Brain overload, or Introduction to Beekeeping...
Brain Overload… Or Introduction to Beekeeping
Sunday, April 24, 2016 was the day of my “Introduction to Beekeeping” at To Bee or Not To Bee. Once again a very energetic and entertaining teacher instructed novice beekeepers. Gregg McMahan of Rocky Mountain Bees was our mentor for the day and he had a jam packed one planned for us.
One of the first things he said was, “There will be no breaks, except of lunch, today. If you need a drink or the bathroom, just get up and excuse yourself.” Just so you know, the six hours of instruction was so full of information, I never could find a time I thought I could leave!
So we began. Bee Basics 101:
Bees are protein addicts, pollen is full of protein and thus bees collect it. Ounce for ounce pollen has more protein than any other food source. As an aside, did you know that bears aren’t after the honey? They are after the bees themselves. Being protein addicts, bees are full of it! The bears want the protein. A.A. Milne misled us all these years, we thought Winnie the Pooh was after the honey!
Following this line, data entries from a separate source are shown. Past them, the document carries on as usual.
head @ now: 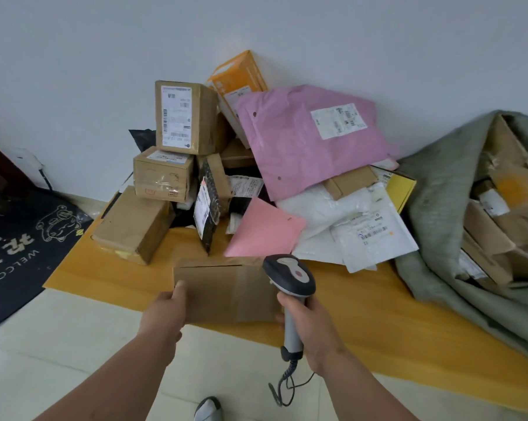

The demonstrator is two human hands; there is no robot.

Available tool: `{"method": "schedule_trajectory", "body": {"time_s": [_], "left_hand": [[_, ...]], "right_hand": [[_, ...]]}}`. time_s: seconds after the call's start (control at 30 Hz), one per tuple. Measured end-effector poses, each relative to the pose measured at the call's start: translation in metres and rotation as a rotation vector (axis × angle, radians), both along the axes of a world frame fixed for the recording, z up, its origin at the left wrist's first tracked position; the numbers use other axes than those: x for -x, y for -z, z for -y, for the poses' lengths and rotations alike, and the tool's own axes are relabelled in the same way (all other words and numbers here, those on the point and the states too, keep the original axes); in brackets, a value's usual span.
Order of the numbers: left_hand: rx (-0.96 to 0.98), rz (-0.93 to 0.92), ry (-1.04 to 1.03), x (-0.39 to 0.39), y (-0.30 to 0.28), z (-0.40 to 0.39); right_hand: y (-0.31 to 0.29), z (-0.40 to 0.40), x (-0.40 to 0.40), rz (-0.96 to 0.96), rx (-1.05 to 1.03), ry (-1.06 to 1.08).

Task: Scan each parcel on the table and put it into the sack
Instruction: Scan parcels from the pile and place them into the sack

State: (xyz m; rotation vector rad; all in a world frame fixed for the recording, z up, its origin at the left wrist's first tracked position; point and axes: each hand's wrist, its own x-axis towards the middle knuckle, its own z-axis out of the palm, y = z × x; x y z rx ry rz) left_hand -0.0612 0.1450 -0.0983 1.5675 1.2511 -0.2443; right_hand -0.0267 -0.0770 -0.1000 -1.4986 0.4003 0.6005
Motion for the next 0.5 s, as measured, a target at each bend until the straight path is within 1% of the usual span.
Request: {"method": "schedule_trajectory", "body": {"time_s": [0.13,0.2,0.3,0.4,0.5], "left_hand": [[0.210,0.087,-0.192,0.007,-0.023,0.035],[0.294,0.106,-0.238,0.010,-0.033,0.050],[0.376,0.117,-0.235,0.012,-0.046,0.075],[0.375,0.159,-0.189,0.014,-0.060,0.101],[0.409,0.212,-0.120,0.015,-0.075,0.125]], "right_hand": [[-0.012,0.040,0.012,0.024,-0.048,0.088],[-0.022,0.061,0.017,0.044,-0.067,0.126],[-0.034,0.093,0.022,0.092,-0.105,0.193],[-0.049,0.122,0.025,0.137,-0.159,0.266],[-0.064,0.145,0.028,0.181,-0.168,0.323]]}}
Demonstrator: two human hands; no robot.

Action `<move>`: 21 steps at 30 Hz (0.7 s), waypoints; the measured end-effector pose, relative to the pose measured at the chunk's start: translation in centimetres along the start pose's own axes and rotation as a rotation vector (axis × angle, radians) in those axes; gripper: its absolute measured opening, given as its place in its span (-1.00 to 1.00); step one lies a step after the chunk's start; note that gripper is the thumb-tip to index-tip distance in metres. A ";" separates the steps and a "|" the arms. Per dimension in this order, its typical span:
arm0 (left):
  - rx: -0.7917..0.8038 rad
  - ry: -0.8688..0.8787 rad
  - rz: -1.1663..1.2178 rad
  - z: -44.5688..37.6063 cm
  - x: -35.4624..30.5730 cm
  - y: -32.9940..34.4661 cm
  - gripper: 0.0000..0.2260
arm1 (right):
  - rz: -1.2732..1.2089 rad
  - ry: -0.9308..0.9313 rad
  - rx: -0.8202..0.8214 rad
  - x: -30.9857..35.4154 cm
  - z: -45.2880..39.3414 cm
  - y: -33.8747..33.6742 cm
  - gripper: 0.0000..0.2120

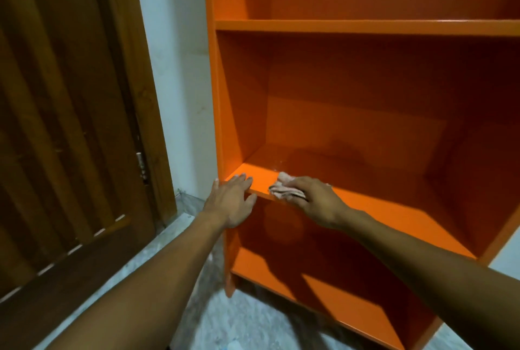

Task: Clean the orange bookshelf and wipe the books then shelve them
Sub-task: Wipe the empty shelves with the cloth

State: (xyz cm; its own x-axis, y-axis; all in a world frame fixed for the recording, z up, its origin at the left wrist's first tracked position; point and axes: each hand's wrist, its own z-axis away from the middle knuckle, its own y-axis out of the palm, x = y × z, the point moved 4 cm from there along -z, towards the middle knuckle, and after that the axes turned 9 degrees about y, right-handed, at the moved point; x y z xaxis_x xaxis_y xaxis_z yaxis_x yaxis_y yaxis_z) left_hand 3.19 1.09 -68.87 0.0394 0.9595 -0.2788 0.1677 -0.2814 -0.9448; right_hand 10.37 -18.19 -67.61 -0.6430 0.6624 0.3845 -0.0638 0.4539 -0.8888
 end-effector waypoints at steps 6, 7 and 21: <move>-0.127 0.047 0.052 3.0 1.7 -1.9 -0.58 | -0.384 -0.053 0.039 1.8 0.7 -0.5 -0.73; -0.190 0.061 0.071 3.3 1.9 -2.2 -0.58 | -0.446 -0.030 -0.001 2.0 0.0 -1.0 -0.74; -0.304 0.170 -0.065 2.0 4.8 -1.7 -0.33 | 0.076 0.573 -0.011 -7.2 -15.8 2.3 -0.53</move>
State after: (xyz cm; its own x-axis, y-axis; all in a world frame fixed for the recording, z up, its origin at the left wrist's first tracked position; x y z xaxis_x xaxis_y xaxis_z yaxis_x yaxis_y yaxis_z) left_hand 1.09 6.12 -68.98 0.1784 0.9704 -0.1625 0.4600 -0.2282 -0.8581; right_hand 26.93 -12.53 -68.45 -0.1291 0.9091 0.3961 -0.0238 0.3965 -0.9177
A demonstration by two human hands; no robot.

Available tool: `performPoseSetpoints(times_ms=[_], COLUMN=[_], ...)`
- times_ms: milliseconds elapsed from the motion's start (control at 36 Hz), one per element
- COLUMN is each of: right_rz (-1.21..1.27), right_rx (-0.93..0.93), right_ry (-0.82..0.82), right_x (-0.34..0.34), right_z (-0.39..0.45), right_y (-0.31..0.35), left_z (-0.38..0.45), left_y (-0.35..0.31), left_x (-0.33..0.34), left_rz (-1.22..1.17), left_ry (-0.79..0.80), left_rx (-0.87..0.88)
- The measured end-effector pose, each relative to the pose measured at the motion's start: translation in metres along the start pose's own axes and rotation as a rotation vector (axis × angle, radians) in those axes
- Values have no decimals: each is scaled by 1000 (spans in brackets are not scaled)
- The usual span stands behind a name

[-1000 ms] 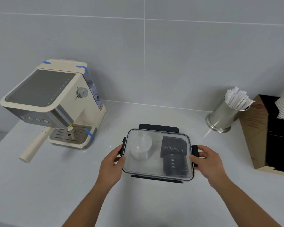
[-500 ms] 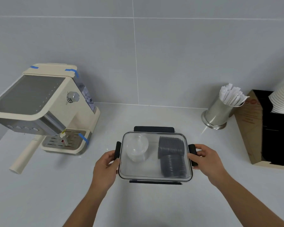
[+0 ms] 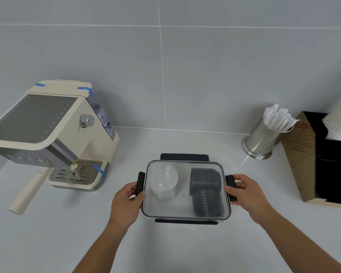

Bee venom is like cortisone and is used for arthritis pain relief. But bee venom also comes with high levels of allergic reactions. It is always good to have an Epi-pen on hand in case of anaphylactic shock in someone visiting your property.
You should always have extra hives available so you can receive a swarm during swarm season. This is the best way to get free bees!
Your hive should have bees of different color patterns.
In Colorado you MUST feed your bees. They are not native to this area and need extra food in the spring and fall. This includes sugar water (1:1) and pollen patties. Pollen patties give the bees supplemental pollen when there is none to be found in their area. If spring has sprung in the Rockies, you are guaranteed to have one last big snowfall. This is a time to feed pollen patties to your hive. The flowers in bloom will die and the new ones won’t be back out for a week or so. Your bees need pollen to survive so feeding them is very important.
Inspect your hives at least once every two weeks between 10 am and 2 pm. This needs to be done for the first couple of months and then you can inspect once a month. You are inspecting to make sure the full brood cycle is present on the frames.
The best place to locate a hive is: with the door facing east or west, an area that wind is blocked (or a wind block is made), morning sun, afternoon shade, and sun in the winter.
Start with one box and once that is ¾ full, add the second box to the hive.
Fat bees make it through winter. Feed your bees protein patties and sugar water in the fall.
So this was the first hour.
Now you see why my head wanted to explode and there was no chance of a potty break!
I want you to remember, for all of these posts… “5 beekeepers, 6 opinions”… by no means do I know it all, know a lot, or even know the basics yet, but I’ll keep learning and sharing what I’ve found out.
Thanks for following me on my journey.